W ubiegłym roku 12. Brygada Zmechanizowana im. generała Józefa Hallera z okazji 25-lecia powstania odsłoniła przed ogrodzeniem koszar ławeczkę generała Hallera. Jako ścisły wzór podsunięty rzeźbiarce Dorocie Dziekiewicz-Pilich posłużyła fotografia generała siedzącego na ławeczce w Zakopanem (ławka ma nawet te same zdobienia).

Rzeźba Hallera/fot. autor nieznany - https://opencaching.pl/viewcache.php?wp=OP9CU6, wikipedia.org, CC BY-SA 3.0

Nie wystarczyło, że wybitny wynalazca Michał Doliwo-Dobrowolski został patronem skweru na osiedlu Turzyn. Potem stanął na skwerze głaz z tablicą. Ale to też nie wystarczyło. W tym roku stanęła jeszcze na skwerze ławeczka Doliwo-Dobrowolskiego.

– To jest bardziej lub mniej, a zwykle średnio umiejętne, powtarzanie, naśladowanie rzeczywistości. Tymczasem pomnik jest plastyczną metaforą, w której przede wszystkim zawiera się idea – tłumaczy prof. Monika Szpener. – Dla mnie to nie są rzeźby, to są manekiny. Mnożenie takich amatorskich realizacji, niestety jest katastrofalne w skutkach i prowadzi do regresu kulturowego.

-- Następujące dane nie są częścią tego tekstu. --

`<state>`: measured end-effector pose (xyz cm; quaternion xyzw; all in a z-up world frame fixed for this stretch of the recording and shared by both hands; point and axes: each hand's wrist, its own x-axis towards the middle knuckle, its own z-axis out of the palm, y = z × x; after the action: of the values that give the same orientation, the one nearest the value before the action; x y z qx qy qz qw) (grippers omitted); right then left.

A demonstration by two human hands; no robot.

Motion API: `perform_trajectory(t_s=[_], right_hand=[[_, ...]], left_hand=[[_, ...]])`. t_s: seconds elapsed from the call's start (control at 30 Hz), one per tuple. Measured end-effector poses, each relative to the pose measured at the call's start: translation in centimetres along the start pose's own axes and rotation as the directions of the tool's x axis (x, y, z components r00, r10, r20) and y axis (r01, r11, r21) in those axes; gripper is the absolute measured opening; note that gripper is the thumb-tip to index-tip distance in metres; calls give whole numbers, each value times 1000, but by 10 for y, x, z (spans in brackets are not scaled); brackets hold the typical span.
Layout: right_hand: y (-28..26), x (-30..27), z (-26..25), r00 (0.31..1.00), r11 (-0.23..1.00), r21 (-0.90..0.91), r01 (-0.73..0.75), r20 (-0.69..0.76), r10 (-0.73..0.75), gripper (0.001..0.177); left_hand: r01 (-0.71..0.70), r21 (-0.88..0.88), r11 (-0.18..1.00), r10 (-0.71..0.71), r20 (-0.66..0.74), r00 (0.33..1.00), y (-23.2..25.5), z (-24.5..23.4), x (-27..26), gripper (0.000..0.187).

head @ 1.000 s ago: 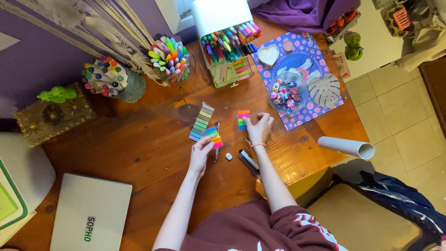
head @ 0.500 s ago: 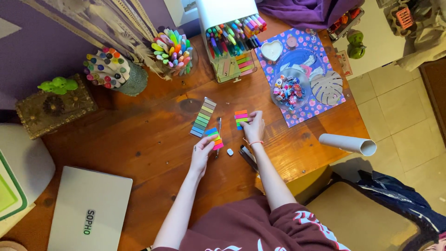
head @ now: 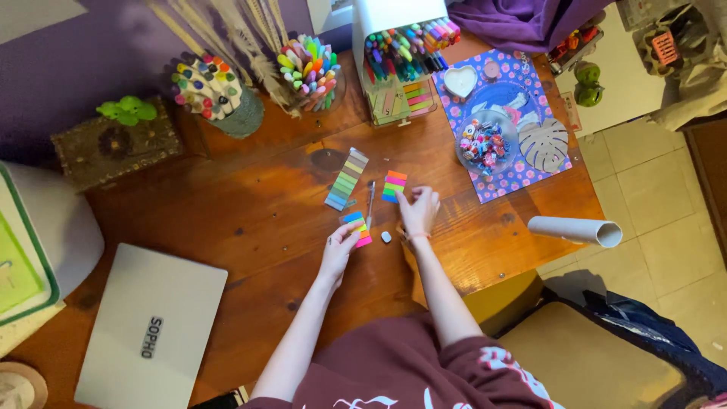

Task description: Organize various stationery items, pens, and sticky notes on a wooden desk.

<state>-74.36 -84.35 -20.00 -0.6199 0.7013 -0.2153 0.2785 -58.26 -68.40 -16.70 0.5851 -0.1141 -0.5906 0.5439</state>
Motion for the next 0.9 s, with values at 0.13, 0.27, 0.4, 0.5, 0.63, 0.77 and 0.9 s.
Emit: perform_trajectory(t_s=[0.13,0.27,0.4,0.5,0.63,0.77,0.9], right_hand=[[-61,-8,-6,957,958,-155,-243,121,263,69],[-72,-4,10,912,910,-178,-374,108,396,69],[-59,3,26,893,896,-161,-413,120,433,70],[26,23,85,948,933,172,-315,19,317,59],[26,-42,61,998,861,505,-55,-1,64,47],[-85,-160,-10,943,606,749,-267,333,5,31],[-96,-236,-26,883,509,743,-434,462,79,30]], left_hand=[[-40,7,999,40,16,999,-4,-18,-22,33],[-11,-38,999,11,-1,1000,-6,-43,-47,35],[47,-125,991,-48,-3,999,-28,-83,-72,34],[55,-158,986,-54,13,998,-34,-104,-87,36],[10,-159,987,-7,18,1000,-21,-127,-109,36],[-132,-143,981,145,80,986,-7,-129,-121,45],[-206,-255,945,258,194,946,7,-114,-128,59]])
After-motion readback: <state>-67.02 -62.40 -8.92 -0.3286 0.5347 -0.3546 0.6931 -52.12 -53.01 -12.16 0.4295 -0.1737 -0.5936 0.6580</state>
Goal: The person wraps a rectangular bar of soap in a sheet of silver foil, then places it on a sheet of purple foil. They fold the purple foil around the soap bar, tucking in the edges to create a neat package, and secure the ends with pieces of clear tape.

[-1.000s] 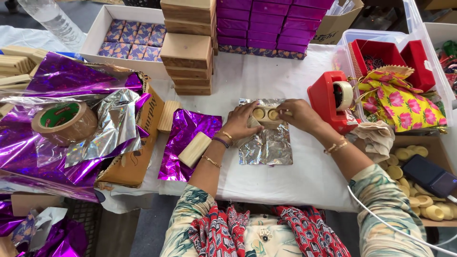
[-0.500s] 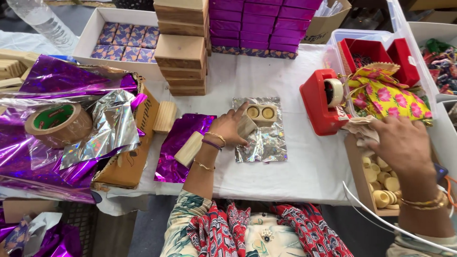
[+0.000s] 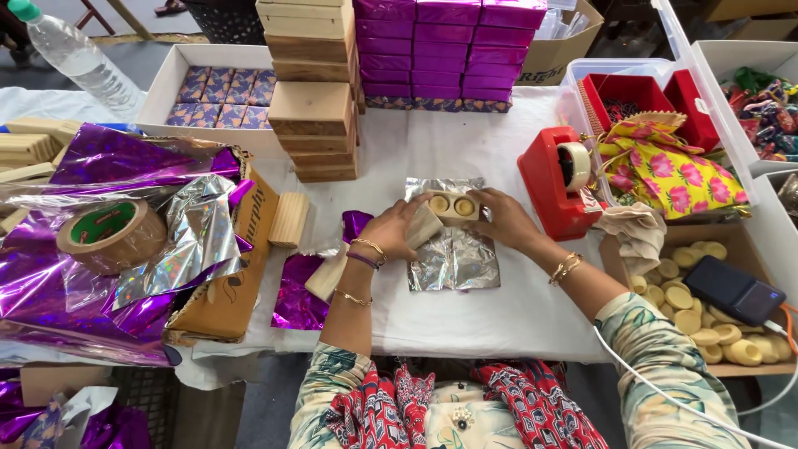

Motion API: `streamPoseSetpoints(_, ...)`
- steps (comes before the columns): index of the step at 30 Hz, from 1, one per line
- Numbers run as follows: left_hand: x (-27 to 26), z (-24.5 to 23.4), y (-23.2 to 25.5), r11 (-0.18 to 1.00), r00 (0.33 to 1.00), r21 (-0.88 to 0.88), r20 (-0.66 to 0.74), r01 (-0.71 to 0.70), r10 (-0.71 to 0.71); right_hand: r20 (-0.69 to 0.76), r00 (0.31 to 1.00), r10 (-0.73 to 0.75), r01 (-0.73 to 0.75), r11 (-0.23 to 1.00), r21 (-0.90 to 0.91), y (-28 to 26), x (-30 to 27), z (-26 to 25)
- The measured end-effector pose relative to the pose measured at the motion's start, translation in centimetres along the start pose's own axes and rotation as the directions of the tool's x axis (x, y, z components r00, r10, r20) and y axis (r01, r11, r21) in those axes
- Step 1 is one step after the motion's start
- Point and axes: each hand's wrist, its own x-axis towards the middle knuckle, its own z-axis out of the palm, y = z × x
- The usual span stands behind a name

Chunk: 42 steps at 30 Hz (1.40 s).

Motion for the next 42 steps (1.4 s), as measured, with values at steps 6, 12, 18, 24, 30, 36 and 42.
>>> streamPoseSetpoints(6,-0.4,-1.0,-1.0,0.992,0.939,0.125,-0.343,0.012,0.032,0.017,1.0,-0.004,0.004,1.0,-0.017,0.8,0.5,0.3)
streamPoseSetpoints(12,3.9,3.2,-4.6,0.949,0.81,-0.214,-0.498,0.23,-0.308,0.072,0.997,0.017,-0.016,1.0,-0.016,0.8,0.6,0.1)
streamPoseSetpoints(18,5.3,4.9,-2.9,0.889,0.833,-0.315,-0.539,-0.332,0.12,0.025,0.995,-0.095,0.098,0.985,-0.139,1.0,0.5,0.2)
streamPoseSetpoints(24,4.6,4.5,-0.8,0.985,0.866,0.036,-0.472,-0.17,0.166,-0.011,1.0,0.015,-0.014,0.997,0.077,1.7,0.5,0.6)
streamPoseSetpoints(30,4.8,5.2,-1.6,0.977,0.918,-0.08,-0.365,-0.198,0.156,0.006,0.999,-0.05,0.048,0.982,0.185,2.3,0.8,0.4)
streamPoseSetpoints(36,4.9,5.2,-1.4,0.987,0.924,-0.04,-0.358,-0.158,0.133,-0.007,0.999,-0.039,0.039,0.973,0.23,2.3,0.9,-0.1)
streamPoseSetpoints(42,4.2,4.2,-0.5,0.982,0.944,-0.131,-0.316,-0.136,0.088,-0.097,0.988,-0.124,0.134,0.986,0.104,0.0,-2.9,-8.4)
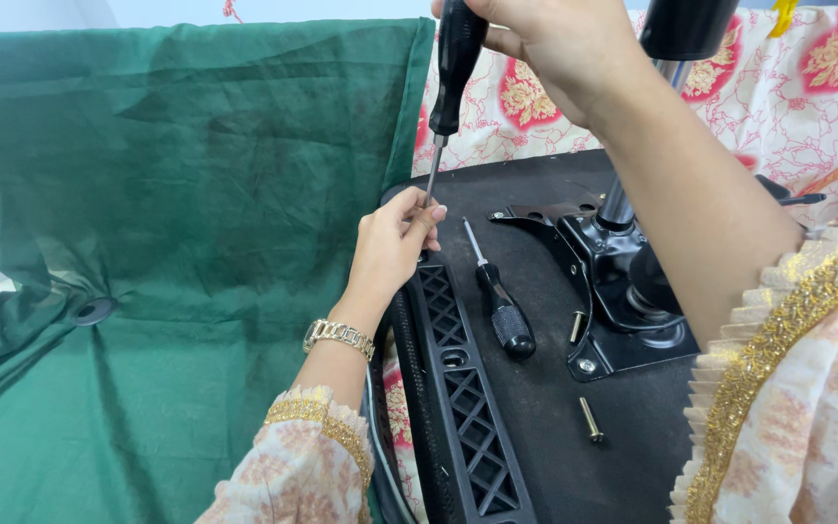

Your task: The person uses a screwdriver to tighten screws into the underside of an overturned office chair. They repeatedly insert and tighten multiple screws along the chair's frame, securing the base components together.

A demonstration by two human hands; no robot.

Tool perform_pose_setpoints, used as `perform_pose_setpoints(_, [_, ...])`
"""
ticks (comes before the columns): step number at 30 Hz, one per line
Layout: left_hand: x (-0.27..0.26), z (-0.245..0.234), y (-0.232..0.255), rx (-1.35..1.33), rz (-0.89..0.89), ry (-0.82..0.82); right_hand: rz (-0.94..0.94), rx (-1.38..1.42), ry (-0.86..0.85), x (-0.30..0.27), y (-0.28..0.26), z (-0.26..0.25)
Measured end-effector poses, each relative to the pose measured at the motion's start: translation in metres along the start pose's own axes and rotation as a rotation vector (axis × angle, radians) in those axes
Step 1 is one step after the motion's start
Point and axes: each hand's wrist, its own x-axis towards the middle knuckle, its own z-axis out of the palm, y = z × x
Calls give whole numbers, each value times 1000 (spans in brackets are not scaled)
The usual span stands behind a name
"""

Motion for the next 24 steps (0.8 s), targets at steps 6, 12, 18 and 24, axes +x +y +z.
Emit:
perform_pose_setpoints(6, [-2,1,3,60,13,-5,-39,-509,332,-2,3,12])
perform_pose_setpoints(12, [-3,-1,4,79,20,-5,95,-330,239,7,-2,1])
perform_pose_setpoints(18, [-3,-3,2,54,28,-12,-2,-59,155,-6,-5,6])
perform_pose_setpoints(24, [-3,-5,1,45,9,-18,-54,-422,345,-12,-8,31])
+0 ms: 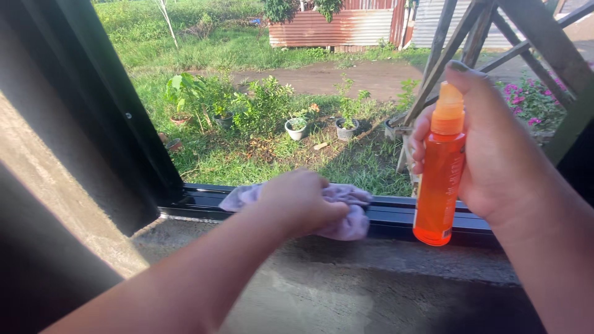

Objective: The person cleans a window frame and sill using a spray bottle and cloth, then wipes a standing fan, and finally cleans another window frame. The person sprays cleaner and wipes surfaces with a cloth.

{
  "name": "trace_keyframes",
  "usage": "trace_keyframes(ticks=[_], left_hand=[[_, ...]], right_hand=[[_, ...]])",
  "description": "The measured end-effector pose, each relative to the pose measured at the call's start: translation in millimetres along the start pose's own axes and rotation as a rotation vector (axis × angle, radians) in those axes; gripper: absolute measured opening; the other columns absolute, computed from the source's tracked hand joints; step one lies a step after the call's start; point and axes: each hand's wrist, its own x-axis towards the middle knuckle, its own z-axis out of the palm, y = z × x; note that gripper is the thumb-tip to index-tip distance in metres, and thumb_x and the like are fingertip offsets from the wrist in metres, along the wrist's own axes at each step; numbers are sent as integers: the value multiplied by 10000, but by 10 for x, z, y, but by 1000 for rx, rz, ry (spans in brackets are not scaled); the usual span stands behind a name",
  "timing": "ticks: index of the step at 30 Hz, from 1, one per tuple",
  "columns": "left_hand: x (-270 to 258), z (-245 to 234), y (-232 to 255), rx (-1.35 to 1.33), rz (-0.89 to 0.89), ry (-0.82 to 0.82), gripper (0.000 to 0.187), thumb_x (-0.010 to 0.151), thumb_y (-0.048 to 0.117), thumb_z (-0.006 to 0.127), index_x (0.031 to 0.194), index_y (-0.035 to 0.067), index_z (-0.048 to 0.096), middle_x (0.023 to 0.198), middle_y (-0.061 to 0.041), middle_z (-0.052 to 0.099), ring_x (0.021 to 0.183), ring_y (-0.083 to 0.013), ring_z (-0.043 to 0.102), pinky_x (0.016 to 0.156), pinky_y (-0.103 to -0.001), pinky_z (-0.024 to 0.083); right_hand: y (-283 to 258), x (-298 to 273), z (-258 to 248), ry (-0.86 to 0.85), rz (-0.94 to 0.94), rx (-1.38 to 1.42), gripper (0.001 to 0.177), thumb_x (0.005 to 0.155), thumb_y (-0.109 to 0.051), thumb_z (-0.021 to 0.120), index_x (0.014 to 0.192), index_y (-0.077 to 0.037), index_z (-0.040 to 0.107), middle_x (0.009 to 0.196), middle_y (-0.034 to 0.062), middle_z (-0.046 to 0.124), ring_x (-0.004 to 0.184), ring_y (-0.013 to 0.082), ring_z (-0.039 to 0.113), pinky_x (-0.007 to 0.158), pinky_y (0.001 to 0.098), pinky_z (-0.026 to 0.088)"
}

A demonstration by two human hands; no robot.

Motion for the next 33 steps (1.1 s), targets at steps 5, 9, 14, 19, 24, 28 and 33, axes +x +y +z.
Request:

Rzeźba Michała Doliwo-Dobrowolskiego/materiały udostępnione przez prof. Mariana Molendę

Co po nas zostaje

Monika Szpener: – U nas w Szczecinie kultura równa się rozrywka, a nawet bym powiedziała rozrywka równa się kultura, czyli kiełbasa z piwem na Pikniku nad Odrą i komercyjny koncert jest traktowany jak wydarzenie kulturalne. To się wywodzi z mentalności, niskiej wrażliwości i generalnie małym pojęciu o świecie. Do tego brak edukacji plastycznej, poczucia estetyki, nie wspominając o historii sztuki i wszędobylskie złe przykłady. Pomniki i rzeźby w przestrzeni publicznej to jest ten trwały ślad, który zostaje po nas na długie lata. Czy chcemy zmienić Szczecin w kiczowaty lunapark?